→ Information given:
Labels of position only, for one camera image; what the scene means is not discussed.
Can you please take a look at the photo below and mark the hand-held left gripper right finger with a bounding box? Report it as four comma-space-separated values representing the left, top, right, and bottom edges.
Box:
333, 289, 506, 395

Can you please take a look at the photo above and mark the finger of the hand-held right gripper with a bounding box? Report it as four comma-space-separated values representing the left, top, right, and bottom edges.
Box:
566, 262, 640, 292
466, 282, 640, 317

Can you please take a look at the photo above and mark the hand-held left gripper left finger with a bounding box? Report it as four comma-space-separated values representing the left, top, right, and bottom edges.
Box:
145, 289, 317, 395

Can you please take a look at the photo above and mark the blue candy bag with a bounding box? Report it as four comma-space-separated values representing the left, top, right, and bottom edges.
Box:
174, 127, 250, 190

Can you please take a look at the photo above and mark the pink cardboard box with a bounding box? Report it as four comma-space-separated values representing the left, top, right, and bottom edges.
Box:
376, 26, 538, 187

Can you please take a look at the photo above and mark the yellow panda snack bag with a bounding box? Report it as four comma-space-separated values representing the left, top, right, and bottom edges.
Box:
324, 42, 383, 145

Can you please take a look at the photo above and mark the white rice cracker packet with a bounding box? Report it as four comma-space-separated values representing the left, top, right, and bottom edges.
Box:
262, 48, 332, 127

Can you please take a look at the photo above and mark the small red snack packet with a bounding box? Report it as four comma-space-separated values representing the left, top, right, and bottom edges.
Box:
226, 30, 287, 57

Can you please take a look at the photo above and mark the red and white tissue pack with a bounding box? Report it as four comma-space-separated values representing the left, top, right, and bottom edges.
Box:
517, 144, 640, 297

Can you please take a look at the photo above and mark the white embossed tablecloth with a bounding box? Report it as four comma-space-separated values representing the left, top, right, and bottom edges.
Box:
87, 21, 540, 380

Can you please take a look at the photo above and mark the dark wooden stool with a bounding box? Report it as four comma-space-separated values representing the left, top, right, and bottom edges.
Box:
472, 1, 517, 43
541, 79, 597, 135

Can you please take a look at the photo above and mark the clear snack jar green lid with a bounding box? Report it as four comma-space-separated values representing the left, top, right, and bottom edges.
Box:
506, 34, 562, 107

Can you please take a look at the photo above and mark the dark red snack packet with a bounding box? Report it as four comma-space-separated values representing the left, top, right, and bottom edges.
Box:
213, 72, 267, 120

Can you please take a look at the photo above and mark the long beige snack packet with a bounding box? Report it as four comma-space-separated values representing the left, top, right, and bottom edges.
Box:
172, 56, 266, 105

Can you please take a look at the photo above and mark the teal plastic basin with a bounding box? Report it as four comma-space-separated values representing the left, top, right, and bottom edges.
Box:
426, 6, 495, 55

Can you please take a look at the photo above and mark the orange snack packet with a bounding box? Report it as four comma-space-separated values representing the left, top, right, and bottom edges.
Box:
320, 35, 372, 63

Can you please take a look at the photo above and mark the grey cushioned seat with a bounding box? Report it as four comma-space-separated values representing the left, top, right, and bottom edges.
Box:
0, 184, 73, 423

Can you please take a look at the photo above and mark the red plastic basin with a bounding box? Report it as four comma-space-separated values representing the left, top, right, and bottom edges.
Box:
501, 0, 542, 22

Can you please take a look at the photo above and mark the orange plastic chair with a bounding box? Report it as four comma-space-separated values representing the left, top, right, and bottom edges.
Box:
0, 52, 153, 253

→ What to work on:
Copy out the material above in its entirety. Every detail must match.

→ Answer box:
Labels of position only, for one camera image; what the scene means is not discussed.
Can you please take a look at the photo below and mark the hand-held left gripper right finger with a bounding box? Report it as four comma-space-separated values representing the left, top, right, and bottom edges.
Box:
333, 289, 506, 395

Can you please take a look at the photo above and mark the finger of the hand-held right gripper with a bounding box? Report it as four comma-space-separated values representing the left, top, right, and bottom edges.
Box:
566, 262, 640, 292
466, 282, 640, 317

Can you please take a look at the photo above and mark the hand-held left gripper left finger with a bounding box? Report it as four comma-space-separated values representing the left, top, right, and bottom edges.
Box:
145, 289, 317, 395

Can you please take a look at the photo above and mark the blue candy bag with a bounding box? Report it as four comma-space-separated values representing the left, top, right, and bottom edges.
Box:
174, 127, 250, 190

Can you please take a look at the photo above and mark the pink cardboard box with a bounding box? Report it as four comma-space-separated values representing the left, top, right, and bottom edges.
Box:
376, 26, 538, 187

Can you please take a look at the photo above and mark the yellow panda snack bag with a bounding box? Report it as four comma-space-separated values representing the left, top, right, and bottom edges.
Box:
324, 42, 383, 145

Can you please take a look at the photo above and mark the white rice cracker packet with a bounding box? Report it as four comma-space-separated values representing the left, top, right, and bottom edges.
Box:
262, 48, 332, 127

Can you please take a look at the photo above and mark the small red snack packet with a bounding box? Report it as four comma-space-separated values representing the left, top, right, and bottom edges.
Box:
226, 30, 287, 57

Can you please take a look at the photo above and mark the red and white tissue pack with a bounding box? Report it as four comma-space-separated values representing the left, top, right, and bottom edges.
Box:
517, 144, 640, 297

Can you please take a look at the photo above and mark the white embossed tablecloth with a bounding box? Report it as four comma-space-separated values representing the left, top, right, and bottom edges.
Box:
87, 21, 540, 380

Can you please take a look at the photo above and mark the dark wooden stool with a bounding box? Report it as four comma-space-separated values representing the left, top, right, and bottom edges.
Box:
472, 1, 517, 43
541, 79, 597, 135

Can you please take a look at the photo above and mark the clear snack jar green lid with a bounding box? Report it as four comma-space-separated values representing the left, top, right, and bottom edges.
Box:
506, 34, 562, 107

Can you please take a look at the photo above and mark the dark red snack packet with a bounding box? Report it as four comma-space-separated values representing the left, top, right, and bottom edges.
Box:
213, 72, 267, 120

Can you please take a look at the photo above and mark the long beige snack packet with a bounding box? Report it as four comma-space-separated values representing the left, top, right, and bottom edges.
Box:
172, 56, 266, 105

Can you please take a look at the photo above and mark the teal plastic basin with a bounding box? Report it as four comma-space-separated values representing the left, top, right, and bottom edges.
Box:
426, 6, 495, 55

Can you please take a look at the photo above and mark the orange snack packet with a bounding box? Report it as four comma-space-separated values representing the left, top, right, and bottom edges.
Box:
320, 35, 372, 63

Can you please take a look at the photo above and mark the grey cushioned seat with a bounding box? Report it as four comma-space-separated values representing the left, top, right, and bottom edges.
Box:
0, 184, 73, 423

Can you please take a look at the photo above and mark the red plastic basin with a bounding box? Report it as four comma-space-separated values representing the left, top, right, and bottom edges.
Box:
501, 0, 542, 22

Can you please take a look at the photo above and mark the orange plastic chair with a bounding box? Report it as four comma-space-separated values representing the left, top, right, and bottom edges.
Box:
0, 52, 153, 253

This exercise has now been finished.